From the data, return each line holding the word "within".

------------------------

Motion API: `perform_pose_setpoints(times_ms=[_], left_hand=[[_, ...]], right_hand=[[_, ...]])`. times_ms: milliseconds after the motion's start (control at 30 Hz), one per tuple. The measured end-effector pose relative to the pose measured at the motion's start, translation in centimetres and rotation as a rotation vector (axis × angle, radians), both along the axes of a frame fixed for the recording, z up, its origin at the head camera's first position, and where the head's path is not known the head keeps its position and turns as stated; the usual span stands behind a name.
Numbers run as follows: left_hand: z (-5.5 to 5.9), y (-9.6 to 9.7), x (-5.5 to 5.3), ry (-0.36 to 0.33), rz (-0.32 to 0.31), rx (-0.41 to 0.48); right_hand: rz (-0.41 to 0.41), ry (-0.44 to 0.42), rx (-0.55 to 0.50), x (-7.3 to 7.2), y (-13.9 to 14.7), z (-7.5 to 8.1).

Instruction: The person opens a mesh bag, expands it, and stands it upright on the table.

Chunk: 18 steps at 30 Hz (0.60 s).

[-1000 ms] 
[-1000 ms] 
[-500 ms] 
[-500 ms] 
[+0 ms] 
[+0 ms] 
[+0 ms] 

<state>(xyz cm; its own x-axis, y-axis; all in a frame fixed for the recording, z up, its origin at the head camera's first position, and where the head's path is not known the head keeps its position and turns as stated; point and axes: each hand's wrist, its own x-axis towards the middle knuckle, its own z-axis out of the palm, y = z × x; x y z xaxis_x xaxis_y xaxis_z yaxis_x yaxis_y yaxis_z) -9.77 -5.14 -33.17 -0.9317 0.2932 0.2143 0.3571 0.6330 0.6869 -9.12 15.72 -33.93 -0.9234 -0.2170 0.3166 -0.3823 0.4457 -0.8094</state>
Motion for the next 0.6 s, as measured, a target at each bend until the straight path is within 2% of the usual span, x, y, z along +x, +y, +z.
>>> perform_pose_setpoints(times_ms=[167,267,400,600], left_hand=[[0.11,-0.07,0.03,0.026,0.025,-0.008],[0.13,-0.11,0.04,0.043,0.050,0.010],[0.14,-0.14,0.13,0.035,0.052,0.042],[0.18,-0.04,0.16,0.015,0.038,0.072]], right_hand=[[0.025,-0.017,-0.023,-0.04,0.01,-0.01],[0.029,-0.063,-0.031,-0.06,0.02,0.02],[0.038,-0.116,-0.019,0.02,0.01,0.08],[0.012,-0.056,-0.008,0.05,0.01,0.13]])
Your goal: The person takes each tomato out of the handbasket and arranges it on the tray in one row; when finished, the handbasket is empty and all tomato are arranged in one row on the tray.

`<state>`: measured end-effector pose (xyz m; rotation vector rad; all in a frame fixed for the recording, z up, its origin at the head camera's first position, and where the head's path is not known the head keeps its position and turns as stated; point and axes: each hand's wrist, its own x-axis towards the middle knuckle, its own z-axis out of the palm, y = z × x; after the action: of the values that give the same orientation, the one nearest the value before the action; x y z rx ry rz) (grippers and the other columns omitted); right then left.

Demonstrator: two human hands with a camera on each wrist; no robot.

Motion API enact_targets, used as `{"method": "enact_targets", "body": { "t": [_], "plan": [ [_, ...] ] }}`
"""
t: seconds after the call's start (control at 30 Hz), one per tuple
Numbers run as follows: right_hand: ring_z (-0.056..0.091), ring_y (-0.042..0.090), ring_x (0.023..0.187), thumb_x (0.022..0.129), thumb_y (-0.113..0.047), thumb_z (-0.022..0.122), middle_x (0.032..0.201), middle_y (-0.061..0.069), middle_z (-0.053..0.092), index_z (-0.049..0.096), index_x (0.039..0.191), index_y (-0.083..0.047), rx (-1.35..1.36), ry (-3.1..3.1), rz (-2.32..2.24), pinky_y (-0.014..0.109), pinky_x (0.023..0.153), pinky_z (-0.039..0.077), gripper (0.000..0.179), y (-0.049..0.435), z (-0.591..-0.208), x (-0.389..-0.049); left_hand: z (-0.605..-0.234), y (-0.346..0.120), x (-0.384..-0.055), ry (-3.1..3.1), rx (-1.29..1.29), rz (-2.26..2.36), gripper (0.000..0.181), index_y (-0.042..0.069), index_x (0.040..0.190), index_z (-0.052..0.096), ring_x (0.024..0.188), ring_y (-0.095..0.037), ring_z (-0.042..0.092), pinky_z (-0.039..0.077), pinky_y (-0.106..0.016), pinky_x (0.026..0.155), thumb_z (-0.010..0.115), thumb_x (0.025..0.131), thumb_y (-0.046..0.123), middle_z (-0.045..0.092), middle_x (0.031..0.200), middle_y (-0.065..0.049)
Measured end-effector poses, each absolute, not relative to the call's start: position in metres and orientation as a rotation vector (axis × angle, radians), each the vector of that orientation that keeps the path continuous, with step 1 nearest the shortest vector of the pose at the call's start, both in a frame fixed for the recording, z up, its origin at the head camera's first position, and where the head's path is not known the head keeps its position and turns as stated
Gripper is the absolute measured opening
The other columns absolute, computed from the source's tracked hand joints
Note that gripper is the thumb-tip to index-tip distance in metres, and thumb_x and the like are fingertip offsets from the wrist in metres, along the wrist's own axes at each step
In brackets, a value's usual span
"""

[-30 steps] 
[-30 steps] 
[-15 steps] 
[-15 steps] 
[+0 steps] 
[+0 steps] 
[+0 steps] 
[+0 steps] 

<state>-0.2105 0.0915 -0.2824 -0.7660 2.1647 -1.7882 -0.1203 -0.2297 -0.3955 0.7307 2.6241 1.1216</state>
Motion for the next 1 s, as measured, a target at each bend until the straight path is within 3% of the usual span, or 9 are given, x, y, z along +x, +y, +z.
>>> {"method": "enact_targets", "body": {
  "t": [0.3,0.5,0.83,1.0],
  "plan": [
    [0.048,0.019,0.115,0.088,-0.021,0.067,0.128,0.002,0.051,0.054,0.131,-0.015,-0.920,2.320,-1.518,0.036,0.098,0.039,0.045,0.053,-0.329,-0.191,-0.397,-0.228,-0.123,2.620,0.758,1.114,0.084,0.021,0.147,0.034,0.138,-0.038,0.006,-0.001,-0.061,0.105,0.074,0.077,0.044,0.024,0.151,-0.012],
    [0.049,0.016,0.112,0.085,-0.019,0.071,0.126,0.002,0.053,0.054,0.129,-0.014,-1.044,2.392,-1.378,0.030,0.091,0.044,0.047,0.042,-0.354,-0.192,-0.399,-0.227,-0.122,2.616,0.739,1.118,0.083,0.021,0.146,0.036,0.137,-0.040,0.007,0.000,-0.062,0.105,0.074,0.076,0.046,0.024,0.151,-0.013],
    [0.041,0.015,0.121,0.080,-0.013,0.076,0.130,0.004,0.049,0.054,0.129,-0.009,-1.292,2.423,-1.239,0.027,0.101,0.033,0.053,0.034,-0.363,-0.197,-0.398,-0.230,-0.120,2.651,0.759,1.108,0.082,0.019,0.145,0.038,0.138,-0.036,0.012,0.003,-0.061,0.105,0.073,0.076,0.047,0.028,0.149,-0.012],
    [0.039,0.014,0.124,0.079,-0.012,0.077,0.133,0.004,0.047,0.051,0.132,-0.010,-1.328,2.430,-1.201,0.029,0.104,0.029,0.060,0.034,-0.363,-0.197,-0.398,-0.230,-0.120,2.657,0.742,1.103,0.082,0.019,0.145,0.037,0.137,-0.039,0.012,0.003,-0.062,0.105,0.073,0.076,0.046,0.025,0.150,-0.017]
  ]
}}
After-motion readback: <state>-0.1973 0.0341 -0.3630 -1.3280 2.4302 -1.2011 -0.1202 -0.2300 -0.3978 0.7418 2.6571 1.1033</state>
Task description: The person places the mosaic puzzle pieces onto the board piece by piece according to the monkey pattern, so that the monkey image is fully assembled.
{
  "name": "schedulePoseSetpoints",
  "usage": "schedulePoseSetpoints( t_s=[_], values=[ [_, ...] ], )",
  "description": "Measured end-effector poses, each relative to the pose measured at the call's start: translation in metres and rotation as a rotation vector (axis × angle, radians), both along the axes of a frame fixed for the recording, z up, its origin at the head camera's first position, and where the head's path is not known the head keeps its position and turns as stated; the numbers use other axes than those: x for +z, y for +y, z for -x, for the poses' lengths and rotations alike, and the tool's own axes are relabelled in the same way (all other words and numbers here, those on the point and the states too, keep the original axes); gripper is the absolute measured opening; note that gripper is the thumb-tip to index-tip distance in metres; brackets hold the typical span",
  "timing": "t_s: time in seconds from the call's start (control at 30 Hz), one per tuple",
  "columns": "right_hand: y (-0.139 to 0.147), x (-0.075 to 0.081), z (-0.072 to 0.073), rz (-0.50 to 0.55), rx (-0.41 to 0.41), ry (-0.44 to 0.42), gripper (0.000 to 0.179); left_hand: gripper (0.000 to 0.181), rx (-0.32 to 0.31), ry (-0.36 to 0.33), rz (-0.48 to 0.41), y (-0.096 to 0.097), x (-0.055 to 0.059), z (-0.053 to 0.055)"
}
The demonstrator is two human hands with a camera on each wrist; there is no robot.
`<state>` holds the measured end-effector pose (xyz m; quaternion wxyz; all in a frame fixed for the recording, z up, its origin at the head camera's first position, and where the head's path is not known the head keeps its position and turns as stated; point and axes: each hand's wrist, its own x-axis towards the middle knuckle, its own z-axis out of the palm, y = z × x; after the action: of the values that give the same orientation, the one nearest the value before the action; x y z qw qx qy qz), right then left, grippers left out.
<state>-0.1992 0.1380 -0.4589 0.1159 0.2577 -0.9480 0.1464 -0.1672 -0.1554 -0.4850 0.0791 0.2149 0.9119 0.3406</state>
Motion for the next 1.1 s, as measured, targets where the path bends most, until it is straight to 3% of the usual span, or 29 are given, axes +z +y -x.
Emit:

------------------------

▸ Task output
Motion for the next 0.6 s, as measured, a target at each bend until the straight path is within 2% of the usual span, x, y, z along +x, +y, +z.
Motion for the next 1 s, as measured, a target at each bend until the straight path is within 3% of the usual span, or 9 are given, x, y, z along +x, +y, +z.

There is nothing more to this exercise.